Le désir est-il toujours égoïste ?
On entend souvent que le désir serait une force égoïste, centrée sur la satisfaction immédiate de nos manques. Mais est-ce si simple ? Levinas nous rappelle que le désir peut aussi être ouverture à l’autre, un appel à dépasser son propre horizon. Adler, lui, voyait dans le désir de contribuer une clé essentielle de la santé psychologique. Autrement dit : le désir n’est pas condamné à l’isolement, il peut être ce qui nous relie à plus grand que nous.
1. Quand le désir est repli sur soi
😶 La logique du manque
Nietzsche l’avait déjà noté : nous aimons souvent le désir plus que l’objet désiré. Le risque est de réduire l’autre ou la chose désirée à un instrument pour combler un vide intérieur. Ici, le désir est une quête de possession. C’est le « je veux parce que ça me manque » – un mouvement qui tourne en rond, centré sur soi.
- On désire réussir pour briller, mais pas forcément pour contribuer.
- On désire être aimé, mais parfois seulement pour se rassurer.
- On désire consommer, et l’objet perd sa valeur dès qu’il est obtenu.

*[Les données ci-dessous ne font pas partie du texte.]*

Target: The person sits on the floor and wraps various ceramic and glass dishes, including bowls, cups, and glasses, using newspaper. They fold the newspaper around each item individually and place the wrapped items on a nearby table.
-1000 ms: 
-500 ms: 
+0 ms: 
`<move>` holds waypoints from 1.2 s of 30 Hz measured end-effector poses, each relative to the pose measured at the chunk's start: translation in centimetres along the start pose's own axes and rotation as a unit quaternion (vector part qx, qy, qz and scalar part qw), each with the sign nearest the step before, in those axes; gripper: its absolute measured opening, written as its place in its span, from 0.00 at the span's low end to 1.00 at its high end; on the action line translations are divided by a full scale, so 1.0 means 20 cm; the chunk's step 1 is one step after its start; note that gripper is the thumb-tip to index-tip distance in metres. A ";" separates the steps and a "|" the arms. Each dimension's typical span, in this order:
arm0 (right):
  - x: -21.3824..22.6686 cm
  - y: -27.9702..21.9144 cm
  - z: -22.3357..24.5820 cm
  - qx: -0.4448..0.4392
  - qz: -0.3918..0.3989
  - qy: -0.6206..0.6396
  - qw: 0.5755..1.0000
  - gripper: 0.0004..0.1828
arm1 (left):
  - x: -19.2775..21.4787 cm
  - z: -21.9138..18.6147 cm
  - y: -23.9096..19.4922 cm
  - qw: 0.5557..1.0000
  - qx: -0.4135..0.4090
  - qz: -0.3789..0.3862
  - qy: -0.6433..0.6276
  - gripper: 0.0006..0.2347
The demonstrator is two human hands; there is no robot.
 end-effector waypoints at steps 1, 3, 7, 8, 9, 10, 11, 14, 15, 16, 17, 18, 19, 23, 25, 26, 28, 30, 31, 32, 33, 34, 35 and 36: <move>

Ce cercle du manque nourrit frustration et insatisfaction : plus on obtient, plus on réalise que ça ne suffit pas. Spinoza parlait d’ailleurs d’une tristesse qui suit toujours la jouissance.
2. Le désir comme ouverture à l’autre
🤝 Levinas et le visage de l’autre
Pour Levinas, le vrai désir ne se réduit pas à la possession, il est désir de l’autre comme altérité. Non pas l’autre qu’on consomme, mais l’autre qu’on accueille. « Le sens de la vie est dans le visage de l’autre », écrit-il.
Ici, le désir devient une relation qui élargit. Je ne cherche pas seulement ma satisfaction, je cherche la rencontre. Dans ce cadre :
- Désirer l’autre, c’est reconnaître son mystère, pas le réduire.
- Désirer apprendre, c’est se laisser transformer, pas juste stocker des savoirs.
- Désirer contribuer, c’est donner sans attendre un retour immédiat.
C’est exactement ce que montre Adler : le désir de contribuer au bien-être d’autrui est une source de sens durable.
3. Le désir comme force communautaire
🌱 Quand le désir nous dépasse
Nos histoires de vie le prouvent. Christine, l’une de mes clientes, a longtemps vécu pour les autres, au point de s’oublier. Mais quand elle a commencé à désirer exister pour elle-même, ce n’était pas contre les autres. C’était pour être plus vraie dans ses liens.
Le désir peut donc être :
- une force d’ancrage : quand il nous relie à ce qui compte vraiment.
- une force de transmission : quand il nourrit les générations, les projets communs.
- une force de résilience : quand il nous pousse à nous relever non pas pour nous seuls, mais pour inspirer et soutenir autour de nous.
Comme le dit Adler, « le sens de la vie est de contribuer au bien-être des autres ». Ce n’est pas l’abolition de l’égo, mais sa transformation.
4. Désir, communauté et transformation
🔑 Une responsabilité partagée
Le désir est ambigu : il peut enfermer ou relier. Mais ce n’est pas une fatalité. On peut l’orienter. En prendre la responsabilité. C’est même là qu’il devient moteur de transformation.
- Égoïste, le désir s’épuise vite.
- Ouvert, il devient une énergie durable.
- Partagé, il tisse des liens de confiance, de solidarité, d’humanité.
En fin de compte, le désir n’est pas toujours égoïste. Il peut être la racine même de notre appartenance au monde. Levinas nous invite à voir l’autre comme une révélation, Adler comme une mission de contribution. Le désir peut être le chemin par lequel je me découvre relié à plus vaste que moi.